• [Goal of the exercise]
Copy every record exactly, and keep the pictures out.

[Stored records]
------------------------------------------------------------------------

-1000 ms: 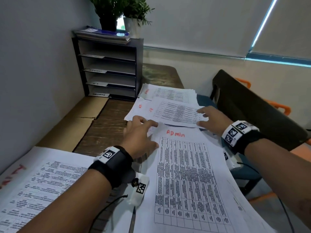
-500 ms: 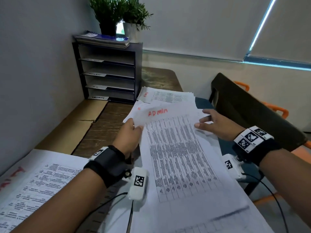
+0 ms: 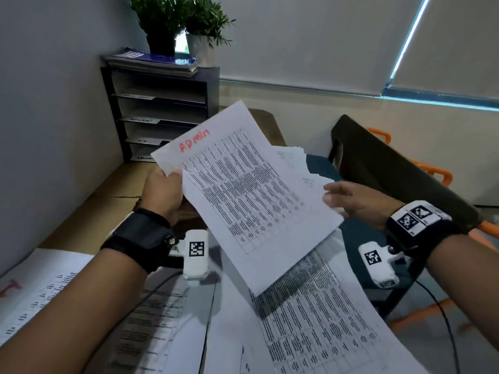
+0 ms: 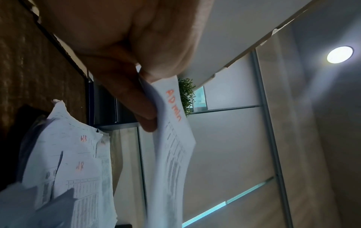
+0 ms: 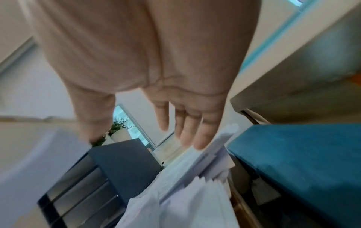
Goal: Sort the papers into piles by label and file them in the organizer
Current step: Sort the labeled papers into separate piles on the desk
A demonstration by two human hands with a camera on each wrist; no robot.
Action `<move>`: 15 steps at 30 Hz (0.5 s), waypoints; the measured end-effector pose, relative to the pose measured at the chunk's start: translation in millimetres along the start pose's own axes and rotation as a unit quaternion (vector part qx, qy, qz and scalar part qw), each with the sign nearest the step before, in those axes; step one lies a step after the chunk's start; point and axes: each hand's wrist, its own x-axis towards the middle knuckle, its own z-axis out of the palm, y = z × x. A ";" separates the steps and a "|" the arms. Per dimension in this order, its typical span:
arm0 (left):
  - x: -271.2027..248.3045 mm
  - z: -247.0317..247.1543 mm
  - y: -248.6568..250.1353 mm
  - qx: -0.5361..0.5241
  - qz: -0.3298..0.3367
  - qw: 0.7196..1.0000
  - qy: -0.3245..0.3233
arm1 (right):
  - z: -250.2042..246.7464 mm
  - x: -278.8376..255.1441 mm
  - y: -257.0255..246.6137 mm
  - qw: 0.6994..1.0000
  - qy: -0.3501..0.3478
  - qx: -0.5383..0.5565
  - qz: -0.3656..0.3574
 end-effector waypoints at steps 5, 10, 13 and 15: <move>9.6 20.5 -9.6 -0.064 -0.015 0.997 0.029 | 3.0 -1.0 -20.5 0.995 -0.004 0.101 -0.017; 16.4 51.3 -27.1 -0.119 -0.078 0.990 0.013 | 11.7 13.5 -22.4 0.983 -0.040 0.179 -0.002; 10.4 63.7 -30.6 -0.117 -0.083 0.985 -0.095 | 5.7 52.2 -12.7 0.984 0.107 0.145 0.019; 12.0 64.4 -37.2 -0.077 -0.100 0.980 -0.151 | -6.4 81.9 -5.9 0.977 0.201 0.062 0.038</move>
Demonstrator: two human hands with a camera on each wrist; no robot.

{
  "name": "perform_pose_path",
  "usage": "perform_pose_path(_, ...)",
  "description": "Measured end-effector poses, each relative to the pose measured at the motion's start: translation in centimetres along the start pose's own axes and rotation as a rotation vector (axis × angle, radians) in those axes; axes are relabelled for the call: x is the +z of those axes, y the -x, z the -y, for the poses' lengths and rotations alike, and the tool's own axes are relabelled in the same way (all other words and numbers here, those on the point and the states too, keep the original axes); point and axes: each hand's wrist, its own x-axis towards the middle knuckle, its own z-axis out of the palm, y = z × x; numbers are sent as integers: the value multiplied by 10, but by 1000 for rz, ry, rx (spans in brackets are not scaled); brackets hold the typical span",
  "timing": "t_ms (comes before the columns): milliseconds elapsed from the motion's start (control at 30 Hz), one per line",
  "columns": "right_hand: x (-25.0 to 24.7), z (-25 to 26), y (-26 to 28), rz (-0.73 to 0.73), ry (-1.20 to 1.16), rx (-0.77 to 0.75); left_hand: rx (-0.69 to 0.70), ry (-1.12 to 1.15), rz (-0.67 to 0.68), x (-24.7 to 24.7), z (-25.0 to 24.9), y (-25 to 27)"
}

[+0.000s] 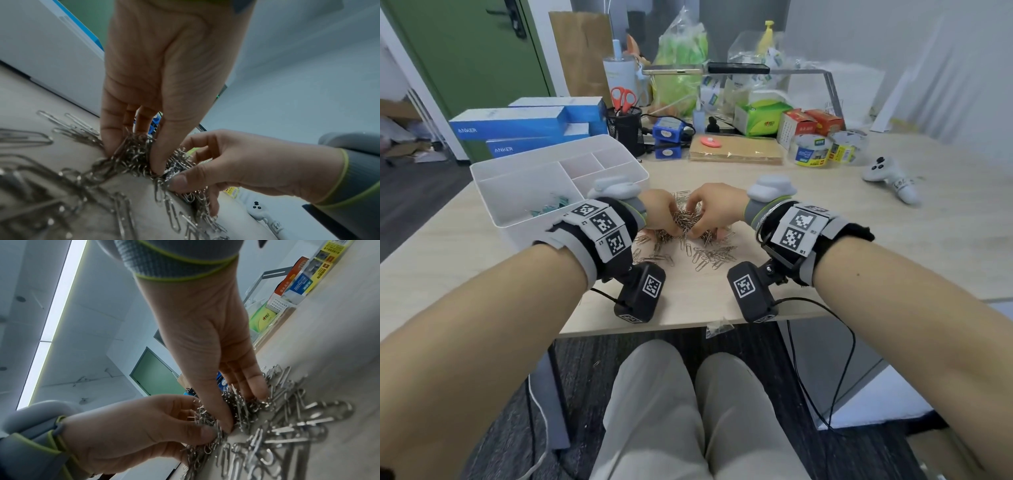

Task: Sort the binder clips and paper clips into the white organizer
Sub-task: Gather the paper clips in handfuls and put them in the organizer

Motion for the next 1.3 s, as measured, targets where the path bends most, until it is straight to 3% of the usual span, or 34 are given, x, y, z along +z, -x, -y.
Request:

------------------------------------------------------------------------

• [Exercise response]
-1000 ms: 
-500 ms: 
+0 ms: 
+0 ms: 
+0 ms: 
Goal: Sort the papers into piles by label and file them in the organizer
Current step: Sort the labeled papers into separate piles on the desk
A demonstration by two human hands with a camera on each wrist; no robot.
Action `<move>`: 15 steps at 30 Hz (0.5 s), waypoints; the measured end-effector pose, relative to the pose measured at the chunk's start: translation in millimetres along the start pose's own axes and rotation as a unit quaternion (vector part qx, qy, qz and scalar part qw), each with the sign nearest the step before, in those axes; step one lies a step after the chunk's start; point and axes: each hand's wrist, its own x-axis towards the middle knuckle, its own z-axis out of the palm, y = z × x. A ";" separates the steps and a "|" the arms. Per dimension in this order, its typical span:
arm0 (left):
  - x: -271.2027..248.3045 mm
  - z: -247.0317..247.1543 mm
  - y: -248.6568..250.1353 mm
  - qx: -0.5361..0.5241
  - qz: -0.3298..0.3367
  - qw: 0.7196..1.0000
  - qy: -0.3245..0.3233
arm1 (right):
  - z: -250.2042..246.7464 mm
  - x: -278.8376..255.1441 mm
  - y: -257.0255..246.6137 mm
  - qw: 0.6994..1.0000
  - qy: -0.3501..0.3478
  - qx: -0.5383..0.5565
  - qz: -0.3656..0.3574
 end-effector waypoints at steps 5, 10, 13 and 15: <move>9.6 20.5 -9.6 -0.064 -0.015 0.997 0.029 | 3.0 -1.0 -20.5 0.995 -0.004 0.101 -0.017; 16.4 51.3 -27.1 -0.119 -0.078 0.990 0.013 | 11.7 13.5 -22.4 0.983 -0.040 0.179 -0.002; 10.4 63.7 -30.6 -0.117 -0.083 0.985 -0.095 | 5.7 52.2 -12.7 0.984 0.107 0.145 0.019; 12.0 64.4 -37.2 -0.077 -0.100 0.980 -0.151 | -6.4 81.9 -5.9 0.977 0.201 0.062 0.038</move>
Demonstrator: two human hands with a camera on each wrist; no robot.

{
  "name": "perform_pose_path",
  "usage": "perform_pose_path(_, ...)",
  "description": "Measured end-effector poses, each relative to the pose measured at the motion's start: translation in centimetres along the start pose's own axes and rotation as a rotation vector (axis × angle, radians) in those axes; axes are relabelled for the call: x is the +z of those axes, y the -x, z the -y, for the poses' lengths and rotations alike, and the tool's own axes are relabelled in the same way (all other words and numbers here, those on the point and the states too, keep the original axes); point and axes: each hand's wrist, its own x-axis towards the middle knuckle, its own z-axis out of the palm, y = z × x; numbers are sent as integers: the value multiplied by 10, but by 1000 for rz, ry, rx (spans in brackets are not scaled); brackets hold the typical span",
  "timing": "t_ms (comes before the columns): milliseconds elapsed from the motion's start (control at 30 Hz), one per line",
  "columns": "right_hand: x (-25.0 to 24.7), z (-25 to 26), y (-26 to 28), rz (-0.73 to 0.73), ry (-1.20 to 1.16), rx (-0.77 to 0.75); left_hand: rx (-0.69 to 0.70), ry (-1.12 to 1.15), rz (-0.67 to 0.68), x (-24.7 to 24.7), z (-25.0 to 24.9), y (-25 to 27)"
}

[+0.000s] 

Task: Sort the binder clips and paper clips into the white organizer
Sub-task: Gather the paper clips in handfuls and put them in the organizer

Motion for the next 1.3 s, as measured, targets where the path bends most, until it is straight to 3% of the usual span, or 34 are given, x, y, z along +z, -x, -y.
Request:

That concludes the answer.